By Sarah McPhee
This post is part two of a three-part series on a panel discussing Russia’s relationship with China in the context of current events in Ukraine. This panel discussion, “Russia’s Pivot to China in the Context of a Burning Ukraine” was co-sponsored by the Ellison Center, the East Asia Center, and the Center for Global Studies at the University of Washington. Panelists included Judith Thornton from the University of Washington and Liz Wishnick from Montclair State University as well as Dr. Mikhail Alekseev from San Diego State University.
The concept of a “pivot” is often examined from the perspective of Russia’s interactions with China. Liz Wishnick, Associate Professor of Political Science and Law at Montclair University, explained how China views the American rebalancing of its foreign policy priorities. As Asian countries become increasingly influential on the world stage, the United States and Russia have taken more active roles as Pacific powers.
The United States has always been a player in the Pacific, but the Chinese have observed a readjustment after a period of intense focus on the Middle East and global terrorism. Wishnick has found that there is a spectrum of different perspectives among the Chinese, but “national-realist positions tend to dominate.”
At the very least, China seeks to thwart a potential US hegemony. Wishnick explained that there is a debate in China — is the US trying to contain China’s rise and legitimate interests or not? While some Chinese experts believe that time is on China’s side and advocate looking west to the New Silk Road, there is a distinct fear of encirclement, a fear that is shared by Russia.
The New Sino-Russian Relationship
Russia has an identity as an Asian state, and this Asian vector is necessary to be a global power. Without those regions, Wishnick contends that Russia would be simply “Muscovy, not a great power at all.” She admitted that Russia’s Asia pivot complicates China’s agenda, though Chinese experts generally see the pivot as neutral or positive. For Chinese observers, the value placed on Sino-Russian partnership offsets policy differences.
The Chinese response to increased American and Russia interest in Asia is to distinguish between itself and others in Asia. They have been developing an “Asia for Asians” approach, the “Asia-Pacific Dream” by engaging with a variety of neighbors. The approach is known as the Neighborhood Policy, and the Chinese seek to increase their hegemony in the region through the “good neighbor” legitimacy of its policies in the region — soft power.
In response, the Chinese have increased their investment along the “New Silk Road” in Central Asia, as well as increasing their presence on the “Maritime Silk Road” along Southeast Asia. While there have been some accusations that the Chinese navy has become more aggressive, China has been actively working to expand ports of call and participate in anti-piracy missions in the Gulf of Aden.
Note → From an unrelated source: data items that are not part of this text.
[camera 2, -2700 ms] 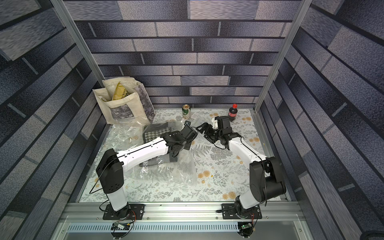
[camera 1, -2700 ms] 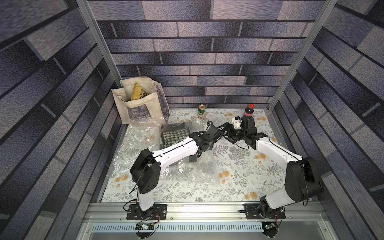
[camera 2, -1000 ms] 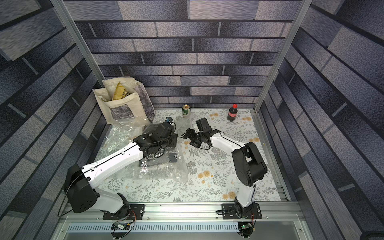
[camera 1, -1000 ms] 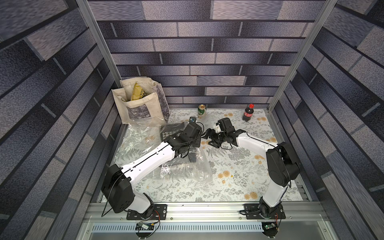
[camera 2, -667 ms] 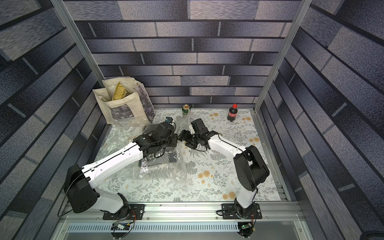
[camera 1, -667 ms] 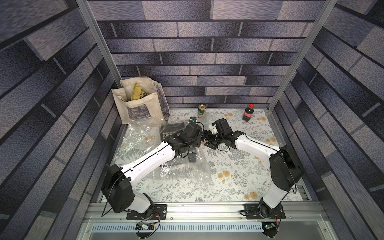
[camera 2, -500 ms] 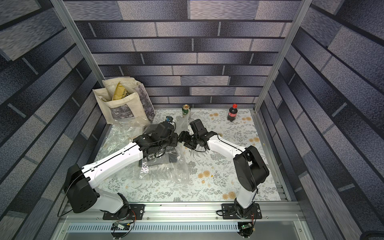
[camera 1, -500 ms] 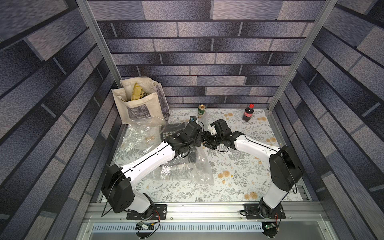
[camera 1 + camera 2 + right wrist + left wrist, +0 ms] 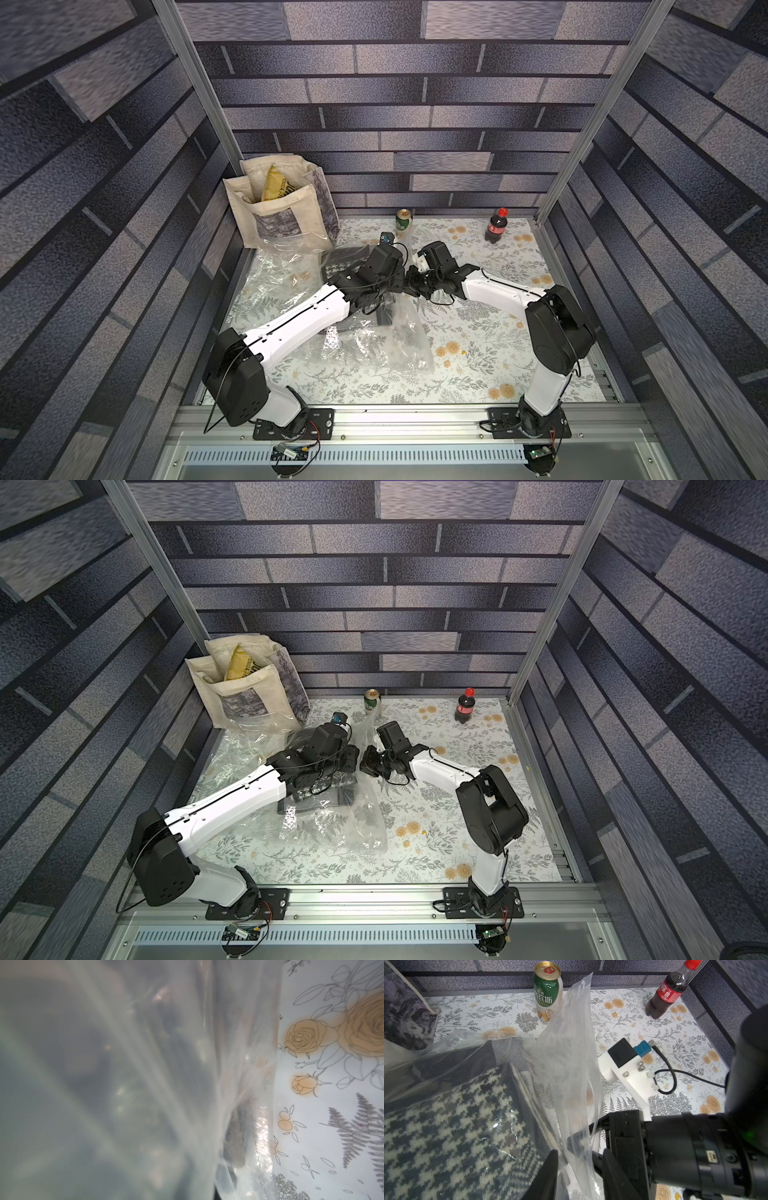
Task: Take the scarf out of the vacuum bag
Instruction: Open the vacuum bag at the center of the board.
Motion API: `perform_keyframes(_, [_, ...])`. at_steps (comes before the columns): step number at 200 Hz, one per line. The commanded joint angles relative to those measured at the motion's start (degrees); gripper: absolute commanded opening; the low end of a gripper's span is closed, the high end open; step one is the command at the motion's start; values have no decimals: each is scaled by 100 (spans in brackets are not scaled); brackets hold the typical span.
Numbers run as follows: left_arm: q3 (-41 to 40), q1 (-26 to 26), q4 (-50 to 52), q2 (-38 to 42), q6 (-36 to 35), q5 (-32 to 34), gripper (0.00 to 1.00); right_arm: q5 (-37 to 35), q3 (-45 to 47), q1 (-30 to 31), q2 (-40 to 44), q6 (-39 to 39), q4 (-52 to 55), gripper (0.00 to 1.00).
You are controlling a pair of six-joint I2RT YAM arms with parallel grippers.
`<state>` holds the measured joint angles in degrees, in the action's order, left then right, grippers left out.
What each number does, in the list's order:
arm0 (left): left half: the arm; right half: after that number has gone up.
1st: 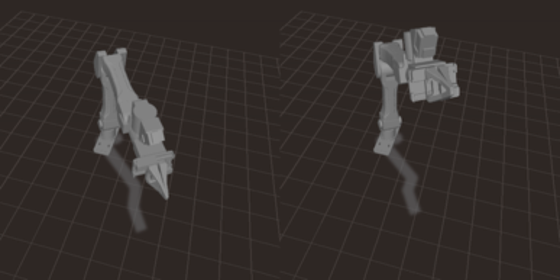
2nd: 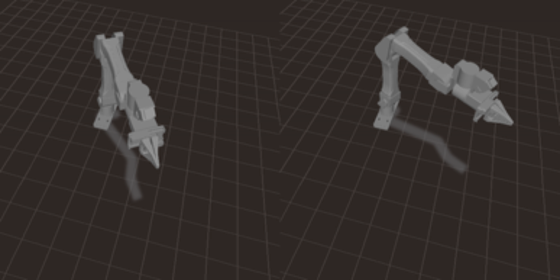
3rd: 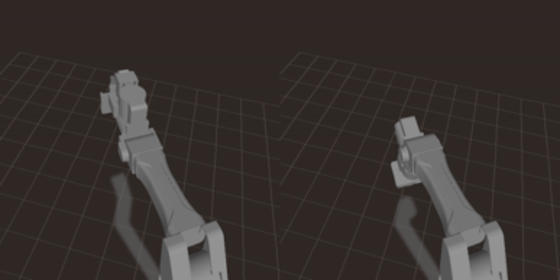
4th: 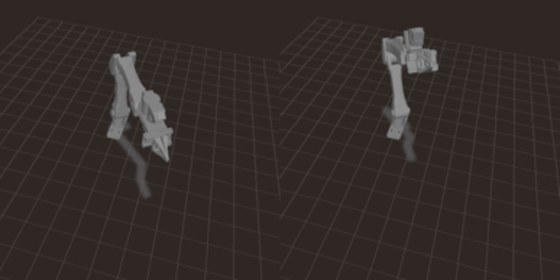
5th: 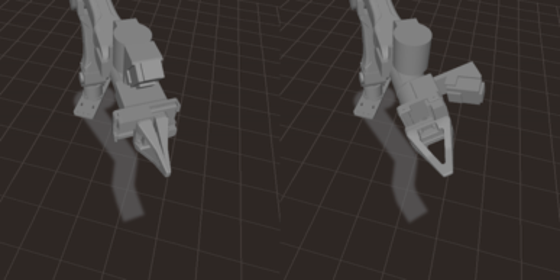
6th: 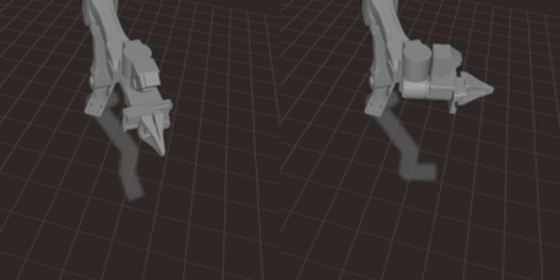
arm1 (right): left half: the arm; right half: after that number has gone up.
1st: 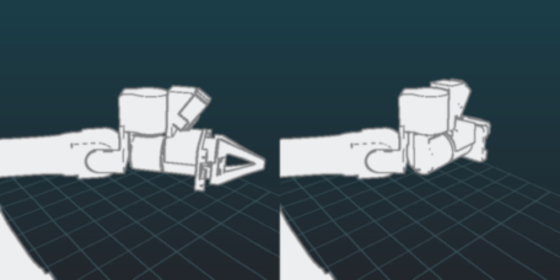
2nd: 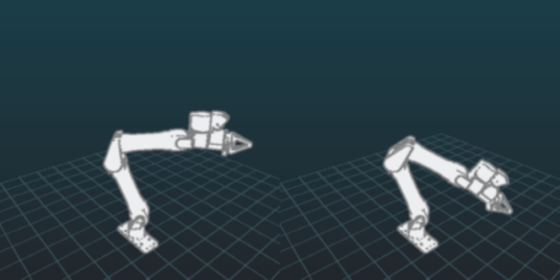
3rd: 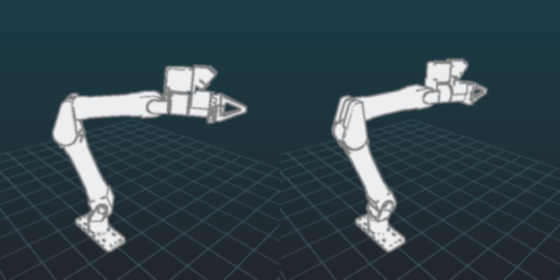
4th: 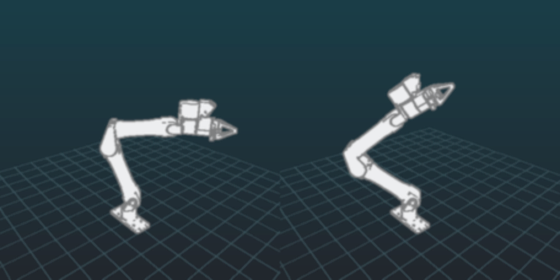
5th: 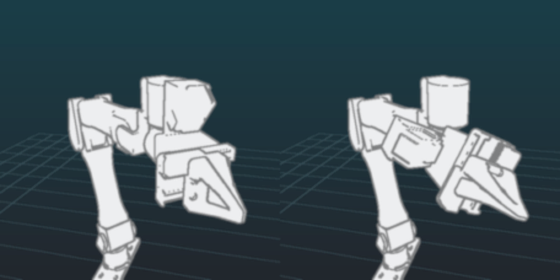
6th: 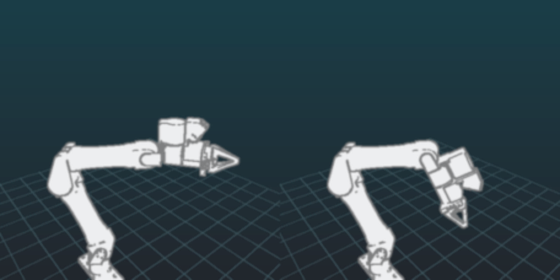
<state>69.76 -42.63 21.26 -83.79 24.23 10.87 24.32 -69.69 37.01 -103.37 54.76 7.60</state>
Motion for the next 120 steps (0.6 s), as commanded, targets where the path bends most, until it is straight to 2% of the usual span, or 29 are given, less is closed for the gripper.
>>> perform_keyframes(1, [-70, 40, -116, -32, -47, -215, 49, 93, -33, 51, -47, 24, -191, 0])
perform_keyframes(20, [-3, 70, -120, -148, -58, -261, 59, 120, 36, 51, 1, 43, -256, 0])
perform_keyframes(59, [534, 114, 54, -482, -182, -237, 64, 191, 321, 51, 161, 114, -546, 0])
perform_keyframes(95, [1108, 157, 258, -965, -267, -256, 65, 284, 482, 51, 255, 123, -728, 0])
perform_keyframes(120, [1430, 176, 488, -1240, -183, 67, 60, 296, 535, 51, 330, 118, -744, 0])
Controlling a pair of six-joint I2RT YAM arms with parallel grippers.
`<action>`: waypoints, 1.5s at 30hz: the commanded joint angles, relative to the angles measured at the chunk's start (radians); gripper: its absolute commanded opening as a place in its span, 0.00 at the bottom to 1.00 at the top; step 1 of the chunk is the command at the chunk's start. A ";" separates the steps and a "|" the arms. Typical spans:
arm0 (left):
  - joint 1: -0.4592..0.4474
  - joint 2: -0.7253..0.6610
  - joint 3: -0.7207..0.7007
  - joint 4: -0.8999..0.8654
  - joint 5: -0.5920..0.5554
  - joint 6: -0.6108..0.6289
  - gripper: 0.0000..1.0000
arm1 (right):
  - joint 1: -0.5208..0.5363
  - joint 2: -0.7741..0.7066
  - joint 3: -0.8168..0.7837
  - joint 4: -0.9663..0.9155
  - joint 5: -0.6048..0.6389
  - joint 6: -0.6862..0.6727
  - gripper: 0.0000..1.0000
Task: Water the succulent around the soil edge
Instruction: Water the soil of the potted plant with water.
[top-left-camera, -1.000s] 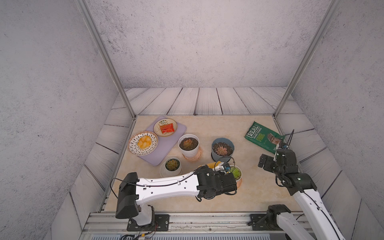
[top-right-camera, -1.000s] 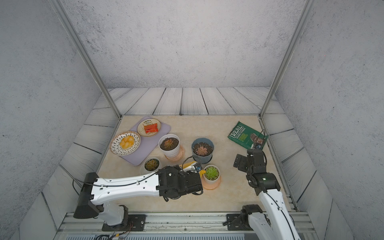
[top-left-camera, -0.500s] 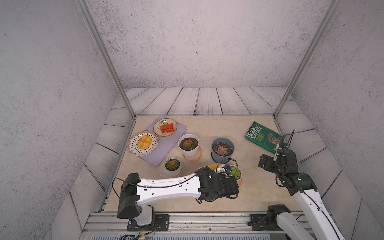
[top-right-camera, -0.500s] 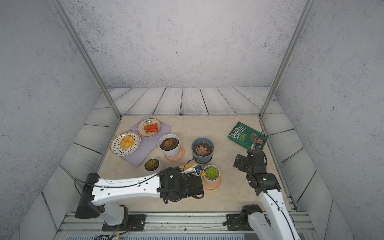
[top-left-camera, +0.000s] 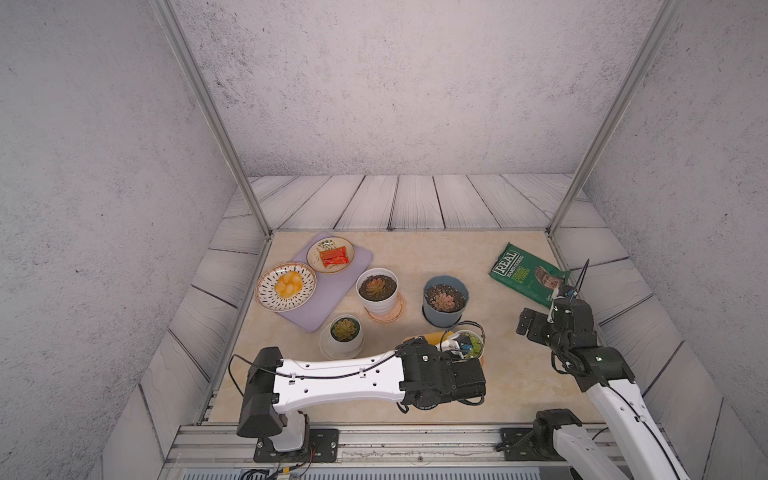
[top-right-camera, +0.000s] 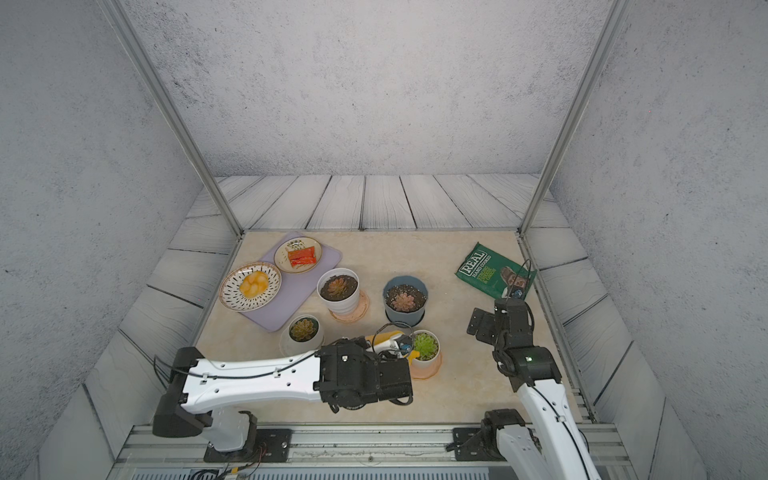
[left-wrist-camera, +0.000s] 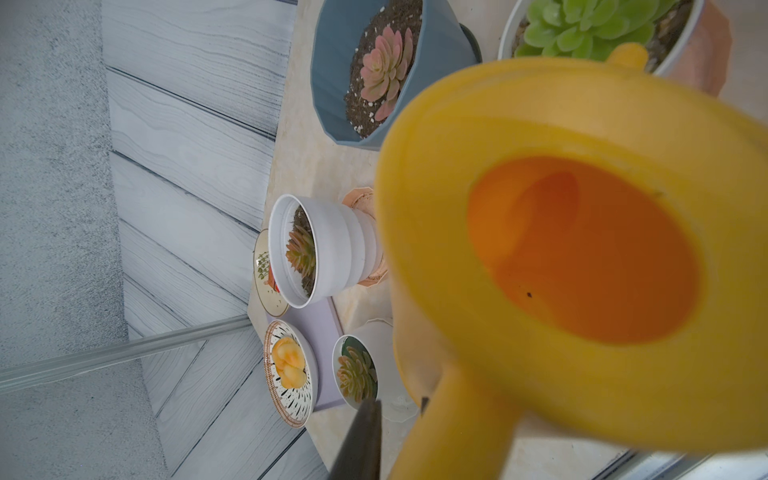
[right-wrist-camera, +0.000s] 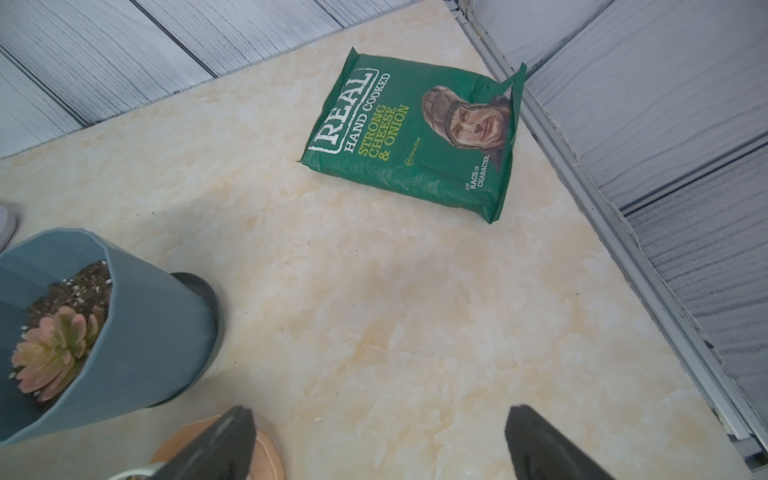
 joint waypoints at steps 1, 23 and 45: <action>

Wishnick found that there is some difference in opinion amongst Chinese as to whether or not Russia is a part of the Asia-Pacific Dream or a competitor. She explained that initially trade maps circumvented Russia, but now the Chinese include Russia in Central Asia. There are cooperative ventures planned, and since both countries adhere to a “sphere of influence” concept, Wishnick insists that China wants to dovetail what Russia has in mind.
Russia’s domestic challenges and Near Abroad ambitions are daunting. The future of a Eurasian Union which is capable of operating as a supra-national structure is still uncertain, and Wishnick cited the Valdai Club’s description of Siberian integration in its publication National Identity and the Future of Russia as a “meta-project.” China’s involvement is indispensable to all of this, but the partnership is beyond economic. Wishnick contends that the two countries share both norms of behavior and political pressure from the West, creating much more than an “Axis of Convenience.”
Ukraine
What have the Chinese learned from Ukraine? Wishnick asserted that the conflict in Ukraine may indicate to some in Beijing that “Western interference in other countries is dangerous.” Wishnick also insisted that Putin’s Asia pivot is not the result of Ukraine, but a reengagement of the mutual cooperation between China and the USSR prior to the Sino-Soviet Split.
China is keenly aware that, as in Soviet times, Russia is not always a loyal friend. Sometimes, when it is perceived to be in Russia’s best interest, the Kremlin takes a neutral position and will be friendly with the enemies of allies. However, Wishnick contends that the relationship with Russia is largely positive for China, an Asian country which understands that Russia is a European state focused on developing the Eurasian Union, not dominating Asia. China is certain that Russia will not present challenges to Chinese ambitions in Asia.